HORATIO ALLEN'S LETTER
WE will now close our history of the first and second American-built
locomotives, by giving in this place Horatio Allen's communication
to the author on several points of interest, to which we have
alluded in the preceding pages. Mr. Allen's letter is as follows:
NEW YORK March 1, 1869. MR. WILLIAM H. BROWN
DEAR SIR: YOU ask me for some incidents in the early history
of railroads and locomotives in this country, of which I have
Being one of the first of American engineers who gave attention
to the subject, at the time when the indications were that a new
era in intercommunication was about to open, and having visited
England to obtain the information that existed at that time, and
having given special attention to what was to be, and proved to
be, the vital element of the new erathe locomotiveI,
of necessity, was a party to many events of interest at this day.
It has always been my intention to place on record some of the
earlier incidents; but the postponement to a more convenient time,
which the business engagements of life have led to, will leave
this intention unfulfilled.
At your request, and, as you say, it may be of some value to
you personally, I will briefly refer to one or two events of the
character of that contained in the quotation sent me. The quotation
is from remarks made by me at the opening of the New York and
Erie Railroad in 1852.
It is often and, perhaps, generally thought that the railroad
system was imported full grown. Such is not the fact, and it would
greatly interest many Americans to have presented the part that
was taken in this country in the development of this great instrumentality
of modern times. I have not the time to present it, but I will
refer to one or two events. One was the running of the first locomotive
on a railroad on this continent. Herewith I send the remarks made
by me at the opening of the New York and Erie Railroad, to which
I will only add, that the locomotive was built under my directions
in England, set up and run as described in 1829.
The first decision in the world to build a railroad expressly
for locomotive-power, for general freight and passenger business,
was in this country, and at a period of time which gives especial
interest to that decision.
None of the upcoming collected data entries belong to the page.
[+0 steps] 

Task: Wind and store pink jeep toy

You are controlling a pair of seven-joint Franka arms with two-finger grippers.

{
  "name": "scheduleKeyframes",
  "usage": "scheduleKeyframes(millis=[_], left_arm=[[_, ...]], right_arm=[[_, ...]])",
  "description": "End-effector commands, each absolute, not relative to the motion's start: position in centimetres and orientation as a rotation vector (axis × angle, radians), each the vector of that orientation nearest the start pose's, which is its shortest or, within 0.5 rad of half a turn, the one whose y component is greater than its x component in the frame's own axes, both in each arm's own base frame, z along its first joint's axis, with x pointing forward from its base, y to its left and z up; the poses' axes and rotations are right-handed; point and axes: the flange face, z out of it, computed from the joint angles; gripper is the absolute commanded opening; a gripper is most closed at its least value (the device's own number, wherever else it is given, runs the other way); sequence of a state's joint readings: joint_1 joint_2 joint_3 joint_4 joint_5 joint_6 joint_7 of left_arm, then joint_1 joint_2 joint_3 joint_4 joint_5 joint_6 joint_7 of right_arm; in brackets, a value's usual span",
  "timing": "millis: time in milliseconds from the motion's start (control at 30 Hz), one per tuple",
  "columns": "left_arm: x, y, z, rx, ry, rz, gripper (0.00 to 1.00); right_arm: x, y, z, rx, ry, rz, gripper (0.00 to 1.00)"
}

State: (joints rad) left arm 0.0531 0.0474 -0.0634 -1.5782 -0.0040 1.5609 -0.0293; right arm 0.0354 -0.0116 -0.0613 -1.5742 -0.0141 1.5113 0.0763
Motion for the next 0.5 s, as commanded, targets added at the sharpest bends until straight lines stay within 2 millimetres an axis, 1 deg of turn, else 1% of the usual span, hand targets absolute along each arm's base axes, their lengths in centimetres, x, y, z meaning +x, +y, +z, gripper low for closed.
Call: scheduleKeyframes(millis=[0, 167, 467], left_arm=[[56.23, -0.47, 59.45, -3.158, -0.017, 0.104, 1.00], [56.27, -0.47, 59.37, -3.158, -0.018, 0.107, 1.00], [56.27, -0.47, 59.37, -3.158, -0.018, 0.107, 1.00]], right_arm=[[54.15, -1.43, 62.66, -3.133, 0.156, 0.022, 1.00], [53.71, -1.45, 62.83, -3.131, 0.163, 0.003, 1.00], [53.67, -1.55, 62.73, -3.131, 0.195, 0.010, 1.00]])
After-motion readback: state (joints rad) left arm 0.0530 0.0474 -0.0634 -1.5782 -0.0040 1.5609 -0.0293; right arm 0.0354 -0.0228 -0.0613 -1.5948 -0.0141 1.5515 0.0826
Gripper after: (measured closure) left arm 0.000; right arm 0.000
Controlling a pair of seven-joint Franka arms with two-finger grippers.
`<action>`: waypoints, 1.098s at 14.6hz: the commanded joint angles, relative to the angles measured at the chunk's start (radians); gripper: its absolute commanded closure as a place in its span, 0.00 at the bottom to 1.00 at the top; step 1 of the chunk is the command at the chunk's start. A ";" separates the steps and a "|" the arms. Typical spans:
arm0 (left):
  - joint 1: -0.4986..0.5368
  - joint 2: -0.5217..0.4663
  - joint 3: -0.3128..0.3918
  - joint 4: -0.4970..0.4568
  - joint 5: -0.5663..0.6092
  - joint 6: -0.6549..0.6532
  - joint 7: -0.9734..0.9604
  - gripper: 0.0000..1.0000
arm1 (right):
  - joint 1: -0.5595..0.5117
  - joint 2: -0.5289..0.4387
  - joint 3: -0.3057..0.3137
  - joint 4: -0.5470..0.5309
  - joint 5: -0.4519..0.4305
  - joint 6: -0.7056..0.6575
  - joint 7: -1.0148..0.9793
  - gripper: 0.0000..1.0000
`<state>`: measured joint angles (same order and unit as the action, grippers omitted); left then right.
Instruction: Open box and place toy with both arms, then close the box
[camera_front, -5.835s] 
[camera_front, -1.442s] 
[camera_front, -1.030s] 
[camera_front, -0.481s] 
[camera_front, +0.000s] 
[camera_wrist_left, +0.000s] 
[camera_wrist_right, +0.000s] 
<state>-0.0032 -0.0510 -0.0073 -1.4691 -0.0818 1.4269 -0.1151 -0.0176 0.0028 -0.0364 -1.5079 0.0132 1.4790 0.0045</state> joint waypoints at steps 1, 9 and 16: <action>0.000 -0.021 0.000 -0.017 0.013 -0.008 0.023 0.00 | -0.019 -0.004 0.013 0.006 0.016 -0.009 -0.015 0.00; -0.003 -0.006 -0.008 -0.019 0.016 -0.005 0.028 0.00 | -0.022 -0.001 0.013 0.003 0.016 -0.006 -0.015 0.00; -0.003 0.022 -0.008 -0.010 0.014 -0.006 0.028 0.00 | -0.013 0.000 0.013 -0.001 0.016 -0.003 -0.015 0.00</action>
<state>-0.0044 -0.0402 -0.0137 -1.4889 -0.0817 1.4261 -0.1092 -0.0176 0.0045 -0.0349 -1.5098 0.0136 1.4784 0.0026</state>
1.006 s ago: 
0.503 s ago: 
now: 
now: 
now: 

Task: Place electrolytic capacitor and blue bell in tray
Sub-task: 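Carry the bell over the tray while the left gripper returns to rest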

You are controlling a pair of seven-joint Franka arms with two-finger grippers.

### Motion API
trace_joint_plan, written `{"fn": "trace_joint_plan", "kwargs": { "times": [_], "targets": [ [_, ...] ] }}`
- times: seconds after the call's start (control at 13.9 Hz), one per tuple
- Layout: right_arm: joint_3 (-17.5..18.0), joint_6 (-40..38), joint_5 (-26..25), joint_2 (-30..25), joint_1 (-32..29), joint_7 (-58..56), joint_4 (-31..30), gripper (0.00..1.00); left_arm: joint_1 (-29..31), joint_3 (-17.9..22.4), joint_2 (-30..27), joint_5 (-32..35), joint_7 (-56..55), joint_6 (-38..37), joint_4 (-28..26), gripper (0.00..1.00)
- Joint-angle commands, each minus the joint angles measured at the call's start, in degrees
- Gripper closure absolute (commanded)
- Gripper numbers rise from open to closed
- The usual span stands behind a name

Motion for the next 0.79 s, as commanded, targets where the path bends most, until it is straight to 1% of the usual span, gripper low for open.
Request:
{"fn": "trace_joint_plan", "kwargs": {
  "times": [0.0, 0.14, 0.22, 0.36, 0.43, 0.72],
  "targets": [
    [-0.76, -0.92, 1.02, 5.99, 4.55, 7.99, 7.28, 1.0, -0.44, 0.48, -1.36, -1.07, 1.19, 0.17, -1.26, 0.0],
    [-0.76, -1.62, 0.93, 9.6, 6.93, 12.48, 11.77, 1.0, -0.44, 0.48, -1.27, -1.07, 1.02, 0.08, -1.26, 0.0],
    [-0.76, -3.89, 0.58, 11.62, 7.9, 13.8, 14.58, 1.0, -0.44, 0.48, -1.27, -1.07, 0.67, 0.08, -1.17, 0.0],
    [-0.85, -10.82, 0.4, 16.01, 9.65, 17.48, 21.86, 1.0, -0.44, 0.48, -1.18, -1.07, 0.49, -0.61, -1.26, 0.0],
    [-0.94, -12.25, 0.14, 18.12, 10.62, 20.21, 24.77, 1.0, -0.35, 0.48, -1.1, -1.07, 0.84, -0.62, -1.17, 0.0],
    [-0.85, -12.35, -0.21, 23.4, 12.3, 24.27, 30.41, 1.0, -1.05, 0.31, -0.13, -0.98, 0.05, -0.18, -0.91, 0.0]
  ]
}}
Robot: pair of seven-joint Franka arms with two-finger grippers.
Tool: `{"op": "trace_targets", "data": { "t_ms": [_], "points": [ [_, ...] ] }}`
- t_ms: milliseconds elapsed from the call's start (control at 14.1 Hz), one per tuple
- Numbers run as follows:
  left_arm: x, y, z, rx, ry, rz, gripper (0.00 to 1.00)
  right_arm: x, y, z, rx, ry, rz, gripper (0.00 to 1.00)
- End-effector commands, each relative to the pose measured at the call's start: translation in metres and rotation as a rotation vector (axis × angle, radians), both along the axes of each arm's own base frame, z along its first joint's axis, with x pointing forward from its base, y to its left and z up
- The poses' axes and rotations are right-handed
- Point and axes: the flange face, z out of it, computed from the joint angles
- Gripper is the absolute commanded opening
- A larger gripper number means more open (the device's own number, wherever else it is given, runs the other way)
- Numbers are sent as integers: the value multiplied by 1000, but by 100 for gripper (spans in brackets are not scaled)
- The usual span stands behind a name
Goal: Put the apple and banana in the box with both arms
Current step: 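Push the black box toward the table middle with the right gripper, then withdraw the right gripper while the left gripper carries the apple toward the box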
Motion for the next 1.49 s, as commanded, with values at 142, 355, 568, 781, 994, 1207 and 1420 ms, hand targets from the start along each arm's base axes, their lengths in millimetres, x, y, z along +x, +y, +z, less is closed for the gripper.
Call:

In the year 1829, it was my duty, as
chief engineer of the South Carolina Railroad, to report to the
directors as to the plan of construction of that work, in length
one hundred and thirty-five miles.
At that time, the question of motive power was in the following
position: In England, the Liverpool and Manchester company had
referred the question of motive-power to a commission of two engineers
of great eminence, James Walker, of London, and John W. Rastrick,
of Stone Bridge. These gentlemen, after a thorough examination
of the whole subject, united in an elaborate report, accompanied
by maps, etc., showing how the system recommended was to be carried
out, and that system was a series of stationary engines, placed
one to three miles apart, which, through long ropes, were to draw
the trains from one engine to the other.
On this side the water, the Baltimore and Ohio Railroad Company
had sixteen miles in operation by horse-power. By correspondence
with the gentlemen who had the beginning of that great enterprise
in hand, I was informed that they were advised by English engineers,
consulted on the subject, to build their road for horse-power.
At this time, and with this intimation before me, I made my
report to the directors of the South Carolina Railroad Company.
In that report I made such comparison between horse-power and
locomotive-power as the information at the time enabled me to
make. I presented my conclusion that the comparison was in favor
of locomotive-power, and I based my recommendation, that the road
should be built for locomotive-power, essentially on the ground
that there was no reason to believe that the breed of horses would
be materially improved, but that the present breed of locomotives
was to furnish a power of which no one knew its limit, and which
would far exceed its present performances. At the meeting where
this report was submitted, the directors, before they left their
seats, passed the resolution unanimously that the South Carolina
Railroad should be built solely for locomotive-power.
To one other circumstance in connection with the same road
I will refer. I had early come to the conclusion that to make
the locomotive the instrument that would be required, it must
furnish more power in one instrument and one engineer; that it
was plain that the materials, and that, too, of the road which
carried the locomotive, limited the weight to rest under each
wheel, and that, as more power required more weight, there must,
of necessity, be more wheels, and that, if more wheels are required,
power must be made in reference to curves and change of grade.
In reports made in 1830-'31, I set forth the combinations by which
such provision could be made. At that time the locomotives in
England were all on four wheels, and it was maintained by a strong
English influence that it was not for us, in America, to depart
from English usage. The subject was matter of discussion for a
winter. I took the position (English usage to the contrary notwithstanding)
that no long road for general passenger and freight purposes could
maintain itself without the use of eight-wheel locomotives, and
that probably ten-wheel locomotives would also be found desirable.
Experience has amply sustained my position. My efforts were successful,
and in 1831 the first eight-wheel locomotives were built on my
plans and under my direction. The combinations by which provision
was made for curves and changes of grade are substantially those
so generally used on eight-wheel locomotives and eight-wheel passenger-cars.
It is of some interest that their introduction, without patent,
was in a great degree the means of saving the railroad companies
and the public from charges for their use.
"It is with difficulty that I have found time to put on
paper, in this brief way, this reply to your inquiries.